[PROBLEM REQUIREMENTS] Transcribe each line of the material with no alterations.

[SUPPLIED DATA]
□ □ □ □ □ □ □

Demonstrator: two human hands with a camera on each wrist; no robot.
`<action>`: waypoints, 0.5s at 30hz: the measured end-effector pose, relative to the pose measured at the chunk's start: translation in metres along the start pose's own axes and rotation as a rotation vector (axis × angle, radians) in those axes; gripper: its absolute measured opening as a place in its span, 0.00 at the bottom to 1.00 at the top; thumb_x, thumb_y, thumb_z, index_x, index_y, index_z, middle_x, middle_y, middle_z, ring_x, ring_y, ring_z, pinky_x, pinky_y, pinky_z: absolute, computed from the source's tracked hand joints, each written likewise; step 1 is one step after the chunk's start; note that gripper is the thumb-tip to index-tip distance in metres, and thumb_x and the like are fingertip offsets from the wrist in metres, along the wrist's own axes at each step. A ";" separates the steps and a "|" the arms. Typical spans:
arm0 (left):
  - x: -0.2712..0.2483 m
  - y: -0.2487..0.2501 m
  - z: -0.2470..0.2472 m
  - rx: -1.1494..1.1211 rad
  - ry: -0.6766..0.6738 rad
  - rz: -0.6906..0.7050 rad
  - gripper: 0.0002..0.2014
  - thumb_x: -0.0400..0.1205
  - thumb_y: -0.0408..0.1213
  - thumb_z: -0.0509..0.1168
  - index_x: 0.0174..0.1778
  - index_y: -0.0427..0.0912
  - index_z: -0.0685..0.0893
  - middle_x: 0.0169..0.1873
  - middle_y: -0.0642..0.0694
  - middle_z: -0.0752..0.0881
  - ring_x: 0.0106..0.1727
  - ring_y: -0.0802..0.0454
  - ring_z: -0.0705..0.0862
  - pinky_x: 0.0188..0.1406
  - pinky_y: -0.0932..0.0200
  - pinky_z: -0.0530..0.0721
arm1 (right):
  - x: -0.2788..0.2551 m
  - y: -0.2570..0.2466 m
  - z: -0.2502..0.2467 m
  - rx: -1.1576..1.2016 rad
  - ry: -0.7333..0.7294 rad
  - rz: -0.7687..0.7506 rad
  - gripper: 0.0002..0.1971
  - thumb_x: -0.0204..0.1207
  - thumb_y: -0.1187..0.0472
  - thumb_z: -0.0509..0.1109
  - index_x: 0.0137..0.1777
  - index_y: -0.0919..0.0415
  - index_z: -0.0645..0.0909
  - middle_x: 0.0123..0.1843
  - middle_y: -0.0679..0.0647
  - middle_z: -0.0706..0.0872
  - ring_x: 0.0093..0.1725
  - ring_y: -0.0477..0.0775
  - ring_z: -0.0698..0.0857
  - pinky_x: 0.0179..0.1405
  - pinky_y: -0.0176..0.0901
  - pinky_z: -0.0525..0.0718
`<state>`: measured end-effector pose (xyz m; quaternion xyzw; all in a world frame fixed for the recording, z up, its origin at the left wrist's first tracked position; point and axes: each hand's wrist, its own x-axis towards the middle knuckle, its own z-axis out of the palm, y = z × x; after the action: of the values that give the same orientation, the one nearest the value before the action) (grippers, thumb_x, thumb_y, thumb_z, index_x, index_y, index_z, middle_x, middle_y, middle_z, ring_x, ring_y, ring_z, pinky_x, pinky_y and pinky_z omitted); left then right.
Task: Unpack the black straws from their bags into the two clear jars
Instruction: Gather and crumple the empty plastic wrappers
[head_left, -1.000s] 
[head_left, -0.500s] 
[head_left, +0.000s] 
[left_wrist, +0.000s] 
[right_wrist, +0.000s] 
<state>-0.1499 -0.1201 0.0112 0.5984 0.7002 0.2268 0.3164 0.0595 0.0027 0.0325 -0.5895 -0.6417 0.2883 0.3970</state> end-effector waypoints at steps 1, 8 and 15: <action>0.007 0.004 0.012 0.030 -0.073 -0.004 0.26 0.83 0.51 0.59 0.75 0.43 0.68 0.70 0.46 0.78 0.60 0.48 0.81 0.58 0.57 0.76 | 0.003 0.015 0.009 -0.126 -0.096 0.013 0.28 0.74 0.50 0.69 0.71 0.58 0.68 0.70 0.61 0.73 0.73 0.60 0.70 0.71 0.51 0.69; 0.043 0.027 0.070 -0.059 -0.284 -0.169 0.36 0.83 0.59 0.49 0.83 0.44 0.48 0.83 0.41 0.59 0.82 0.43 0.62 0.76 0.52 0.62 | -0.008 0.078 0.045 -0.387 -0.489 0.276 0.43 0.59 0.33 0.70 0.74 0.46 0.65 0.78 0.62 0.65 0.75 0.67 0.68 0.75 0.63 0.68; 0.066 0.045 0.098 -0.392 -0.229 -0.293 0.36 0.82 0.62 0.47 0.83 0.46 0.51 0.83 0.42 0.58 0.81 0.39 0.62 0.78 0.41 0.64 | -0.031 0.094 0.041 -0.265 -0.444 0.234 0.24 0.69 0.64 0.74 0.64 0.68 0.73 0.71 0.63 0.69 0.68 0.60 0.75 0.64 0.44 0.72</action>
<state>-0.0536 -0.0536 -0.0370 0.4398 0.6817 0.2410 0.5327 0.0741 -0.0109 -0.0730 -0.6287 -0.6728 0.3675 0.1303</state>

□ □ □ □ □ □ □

[EXPECTED ANSWER]
Demonstrator: two human hands with a camera on each wrist; no robot.
`<action>`: waypoints, 0.5s at 30hz: the measured end-effector pose, relative to the pose measured at the chunk's start: translation in metres along the start pose's own axes and rotation as a rotation vector (axis × angle, radians) in those axes; gripper: its absolute measured opening as a place in its span, 0.00 at the bottom to 1.00 at the top; thumb_x, thumb_y, thumb_z, index_x, index_y, index_z, middle_x, middle_y, middle_z, ring_x, ring_y, ring_z, pinky_x, pinky_y, pinky_z: absolute, computed from the source's tracked hand joints, each written likewise; step 1 is one step after the chunk's start; note that gripper is the thumb-tip to index-tip distance in metres, and thumb_x and the like are fingertip offsets from the wrist in metres, along the wrist's own axes at each step. A ";" separates the steps and a "|" the arms. Typical spans:
arm0 (left):
  - x: -0.2712..0.2483 m
  - y: -0.2487..0.2501 m
  - z: -0.2470..0.2472 m
  - rx: -1.1494..1.1211 rad
  - ry: -0.6766..0.6738 rad
  - rz: -0.6906..0.7050 rad
  - gripper: 0.0002..0.2014
  - thumb_x: -0.0400..0.1205
  - thumb_y: -0.0408..0.1213
  - thumb_z: -0.0509..0.1168
  - index_x: 0.0174..0.1778
  - index_y: -0.0427..0.0912
  - index_z: -0.0685..0.0893
  - middle_x: 0.0169..0.1873
  - middle_y: -0.0642..0.0694
  - middle_z: -0.0752..0.0881
  - ring_x: 0.0106..0.1727
  - ring_y: -0.0802..0.0454
  - ring_z: -0.0705..0.0862
  - pinky_x: 0.0188..0.1406
  - pinky_y: -0.0932..0.0200
  - pinky_z: -0.0530..0.0721
arm1 (right):
  - x: -0.2788..0.2551 m
  - y: -0.2570..0.2466 m
  - z: -0.2502..0.2467 m
  - rx: -1.1576..1.2016 rad
  - ry: -0.7333..0.7294 rad
  - rz: -0.7687..0.7506 rad
  - gripper: 0.0002..0.1971
  - thumb_x: -0.0204..0.1207
  - thumb_y: -0.1187..0.0472
  - thumb_z: -0.0509..0.1109
  - index_x: 0.0137..0.1777
  - index_y: -0.0919..0.0415
  - index_z: -0.0645..0.0909
  - middle_x: 0.0123..0.1843
  - middle_y: -0.0679..0.0647
  - middle_z: -0.0706..0.0872
  - ring_x: 0.0093..0.1725
  - ring_y: -0.0477..0.0775
  - ring_z: -0.0698..0.0857
  - pinky_x: 0.0179..0.1405
  - pinky_y: -0.0176..0.0901
  - pinky_z: -0.0525..0.0718
`<state>`: measured end-effector pose (xyz m; quaternion xyzw; all in a world frame fixed for the recording, z up, its origin at the left wrist's first tracked position; point and axes: each hand's wrist, its own x-axis towards the middle knuckle, its own z-axis out of the palm, y = z × x; after the action: of the values that give the same orientation, the one nearest the value before the action) (grippers, thumb_x, thumb_y, thumb_z, index_x, index_y, index_z, middle_x, middle_y, middle_z, ring_x, ring_y, ring_z, pinky_x, pinky_y and pinky_z omitted); left then right.
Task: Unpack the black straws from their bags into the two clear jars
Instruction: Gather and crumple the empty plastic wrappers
[head_left, -1.000s] 
[head_left, -0.500s] 
[head_left, +0.000s] 
[left_wrist, +0.000s] 
[right_wrist, +0.000s] 
<state>-0.1499 -0.1201 0.0112 0.5984 0.7002 0.2268 0.3164 0.0595 0.0027 0.0325 -0.5895 -0.6417 0.2883 0.3970</state> end-effector waypoints at steps 1, 8 and 15: <action>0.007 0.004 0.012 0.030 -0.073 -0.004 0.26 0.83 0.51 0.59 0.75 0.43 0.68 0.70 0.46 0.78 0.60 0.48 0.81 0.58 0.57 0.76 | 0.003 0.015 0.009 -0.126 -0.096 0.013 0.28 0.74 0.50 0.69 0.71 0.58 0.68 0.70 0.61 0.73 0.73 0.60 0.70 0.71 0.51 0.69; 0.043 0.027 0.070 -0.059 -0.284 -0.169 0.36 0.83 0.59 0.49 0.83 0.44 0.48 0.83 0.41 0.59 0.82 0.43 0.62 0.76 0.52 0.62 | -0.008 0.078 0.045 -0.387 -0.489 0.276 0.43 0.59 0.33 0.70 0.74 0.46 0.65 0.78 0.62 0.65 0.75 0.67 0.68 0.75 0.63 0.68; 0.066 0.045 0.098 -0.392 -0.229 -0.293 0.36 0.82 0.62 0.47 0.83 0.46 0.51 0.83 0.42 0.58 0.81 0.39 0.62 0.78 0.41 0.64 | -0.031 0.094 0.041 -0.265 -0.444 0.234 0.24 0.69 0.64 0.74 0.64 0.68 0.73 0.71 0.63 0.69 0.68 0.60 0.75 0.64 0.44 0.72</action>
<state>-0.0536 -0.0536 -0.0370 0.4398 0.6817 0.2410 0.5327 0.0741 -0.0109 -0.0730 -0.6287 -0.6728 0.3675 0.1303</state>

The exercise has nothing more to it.